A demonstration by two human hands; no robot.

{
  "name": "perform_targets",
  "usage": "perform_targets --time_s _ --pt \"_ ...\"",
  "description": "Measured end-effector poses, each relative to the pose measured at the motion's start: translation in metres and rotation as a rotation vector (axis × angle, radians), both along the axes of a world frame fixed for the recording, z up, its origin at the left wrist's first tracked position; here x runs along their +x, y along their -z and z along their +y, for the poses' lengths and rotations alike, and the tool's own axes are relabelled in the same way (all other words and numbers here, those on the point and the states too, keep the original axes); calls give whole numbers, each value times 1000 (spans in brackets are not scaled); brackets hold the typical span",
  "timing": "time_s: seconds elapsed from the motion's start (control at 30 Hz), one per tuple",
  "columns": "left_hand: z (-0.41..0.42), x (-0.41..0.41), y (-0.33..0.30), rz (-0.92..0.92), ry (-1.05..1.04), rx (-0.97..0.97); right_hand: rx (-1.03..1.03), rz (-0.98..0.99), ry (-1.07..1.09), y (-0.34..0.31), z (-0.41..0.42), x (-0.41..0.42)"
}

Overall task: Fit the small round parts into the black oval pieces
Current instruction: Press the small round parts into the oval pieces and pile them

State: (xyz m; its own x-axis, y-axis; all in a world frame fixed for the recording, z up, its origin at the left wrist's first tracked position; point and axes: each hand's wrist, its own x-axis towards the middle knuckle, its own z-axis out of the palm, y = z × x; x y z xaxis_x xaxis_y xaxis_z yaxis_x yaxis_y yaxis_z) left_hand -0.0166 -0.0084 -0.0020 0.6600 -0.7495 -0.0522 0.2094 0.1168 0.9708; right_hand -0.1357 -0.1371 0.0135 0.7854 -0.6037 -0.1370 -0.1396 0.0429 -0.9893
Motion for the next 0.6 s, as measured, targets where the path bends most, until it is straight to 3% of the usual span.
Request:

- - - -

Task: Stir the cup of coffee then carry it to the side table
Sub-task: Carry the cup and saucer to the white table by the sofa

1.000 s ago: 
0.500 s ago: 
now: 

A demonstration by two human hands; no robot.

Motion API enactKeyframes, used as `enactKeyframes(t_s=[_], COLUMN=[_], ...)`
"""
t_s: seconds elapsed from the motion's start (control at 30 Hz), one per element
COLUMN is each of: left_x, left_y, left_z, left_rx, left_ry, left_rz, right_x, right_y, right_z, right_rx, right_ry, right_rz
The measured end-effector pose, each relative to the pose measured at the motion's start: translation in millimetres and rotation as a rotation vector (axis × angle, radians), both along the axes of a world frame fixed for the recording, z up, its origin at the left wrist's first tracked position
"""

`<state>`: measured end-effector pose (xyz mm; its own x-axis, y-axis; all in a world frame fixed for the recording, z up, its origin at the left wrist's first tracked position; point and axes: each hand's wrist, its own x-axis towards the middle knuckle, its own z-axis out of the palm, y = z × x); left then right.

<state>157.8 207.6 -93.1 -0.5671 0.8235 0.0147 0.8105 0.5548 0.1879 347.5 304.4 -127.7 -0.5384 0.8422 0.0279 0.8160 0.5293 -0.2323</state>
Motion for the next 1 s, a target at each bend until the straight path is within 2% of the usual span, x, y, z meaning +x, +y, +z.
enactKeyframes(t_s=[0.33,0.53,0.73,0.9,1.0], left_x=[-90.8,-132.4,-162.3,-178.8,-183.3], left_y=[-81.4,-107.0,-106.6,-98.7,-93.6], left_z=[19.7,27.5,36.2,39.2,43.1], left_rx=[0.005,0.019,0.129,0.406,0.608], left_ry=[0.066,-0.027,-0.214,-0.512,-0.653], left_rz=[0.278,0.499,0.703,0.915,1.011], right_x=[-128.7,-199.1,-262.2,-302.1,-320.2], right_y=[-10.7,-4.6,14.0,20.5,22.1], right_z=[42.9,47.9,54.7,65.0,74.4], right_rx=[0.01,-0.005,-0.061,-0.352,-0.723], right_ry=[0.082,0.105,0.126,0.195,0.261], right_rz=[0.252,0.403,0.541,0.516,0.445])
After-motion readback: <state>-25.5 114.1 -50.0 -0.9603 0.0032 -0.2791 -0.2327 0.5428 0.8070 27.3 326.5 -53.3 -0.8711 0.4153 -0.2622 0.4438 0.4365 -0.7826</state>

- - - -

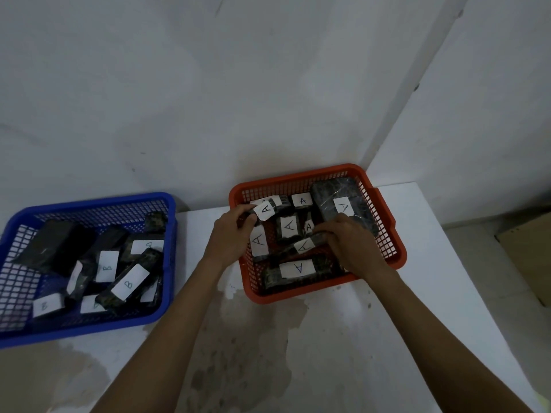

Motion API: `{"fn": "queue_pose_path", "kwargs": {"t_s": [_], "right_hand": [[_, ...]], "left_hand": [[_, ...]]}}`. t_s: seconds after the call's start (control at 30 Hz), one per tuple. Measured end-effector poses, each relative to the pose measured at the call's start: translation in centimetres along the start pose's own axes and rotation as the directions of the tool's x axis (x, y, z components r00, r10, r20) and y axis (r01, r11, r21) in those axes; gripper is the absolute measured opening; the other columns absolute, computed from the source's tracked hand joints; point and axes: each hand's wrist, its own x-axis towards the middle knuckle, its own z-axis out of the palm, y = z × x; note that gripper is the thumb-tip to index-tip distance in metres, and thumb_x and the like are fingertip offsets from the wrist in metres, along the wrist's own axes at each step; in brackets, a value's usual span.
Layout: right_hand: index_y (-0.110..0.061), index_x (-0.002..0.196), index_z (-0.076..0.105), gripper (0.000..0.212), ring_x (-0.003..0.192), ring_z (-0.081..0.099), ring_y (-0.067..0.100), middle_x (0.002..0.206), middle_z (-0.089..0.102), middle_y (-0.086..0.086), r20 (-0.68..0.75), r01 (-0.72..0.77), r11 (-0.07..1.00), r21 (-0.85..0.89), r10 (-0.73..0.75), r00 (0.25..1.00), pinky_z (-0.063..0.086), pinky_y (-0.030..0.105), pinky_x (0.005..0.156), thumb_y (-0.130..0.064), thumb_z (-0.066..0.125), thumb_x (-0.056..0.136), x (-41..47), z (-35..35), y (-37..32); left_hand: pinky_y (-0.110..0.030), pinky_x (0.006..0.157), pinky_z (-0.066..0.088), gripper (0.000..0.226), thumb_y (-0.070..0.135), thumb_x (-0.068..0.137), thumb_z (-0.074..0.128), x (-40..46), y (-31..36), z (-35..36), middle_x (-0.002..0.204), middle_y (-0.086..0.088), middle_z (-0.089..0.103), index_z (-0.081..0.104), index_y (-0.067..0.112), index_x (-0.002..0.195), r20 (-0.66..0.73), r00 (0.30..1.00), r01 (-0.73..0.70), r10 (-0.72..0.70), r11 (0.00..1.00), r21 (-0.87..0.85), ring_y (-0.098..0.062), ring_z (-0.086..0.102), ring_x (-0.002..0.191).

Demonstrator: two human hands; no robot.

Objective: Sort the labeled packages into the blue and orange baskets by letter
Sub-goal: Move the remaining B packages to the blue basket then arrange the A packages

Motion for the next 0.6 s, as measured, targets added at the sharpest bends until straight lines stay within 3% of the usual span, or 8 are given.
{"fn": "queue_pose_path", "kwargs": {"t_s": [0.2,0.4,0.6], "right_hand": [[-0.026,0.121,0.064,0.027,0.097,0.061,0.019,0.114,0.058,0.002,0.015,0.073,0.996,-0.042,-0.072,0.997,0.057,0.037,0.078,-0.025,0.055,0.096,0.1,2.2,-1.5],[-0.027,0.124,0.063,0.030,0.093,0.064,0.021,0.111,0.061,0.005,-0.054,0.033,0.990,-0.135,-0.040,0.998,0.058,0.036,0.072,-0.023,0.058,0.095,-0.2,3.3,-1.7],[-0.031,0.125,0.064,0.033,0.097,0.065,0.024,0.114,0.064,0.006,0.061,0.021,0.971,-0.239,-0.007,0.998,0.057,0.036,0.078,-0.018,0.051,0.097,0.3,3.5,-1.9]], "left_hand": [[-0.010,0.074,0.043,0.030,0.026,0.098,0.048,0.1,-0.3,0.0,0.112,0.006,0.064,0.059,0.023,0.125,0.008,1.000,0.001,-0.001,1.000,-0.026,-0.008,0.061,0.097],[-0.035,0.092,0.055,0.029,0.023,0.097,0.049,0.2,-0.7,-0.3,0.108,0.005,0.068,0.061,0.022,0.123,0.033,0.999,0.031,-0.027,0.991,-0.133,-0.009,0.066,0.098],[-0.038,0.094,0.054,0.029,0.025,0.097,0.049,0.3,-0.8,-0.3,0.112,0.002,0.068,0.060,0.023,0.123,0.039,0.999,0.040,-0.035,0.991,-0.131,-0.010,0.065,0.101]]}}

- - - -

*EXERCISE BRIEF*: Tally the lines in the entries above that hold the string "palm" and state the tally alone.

*YOUR SOLUTION*: 3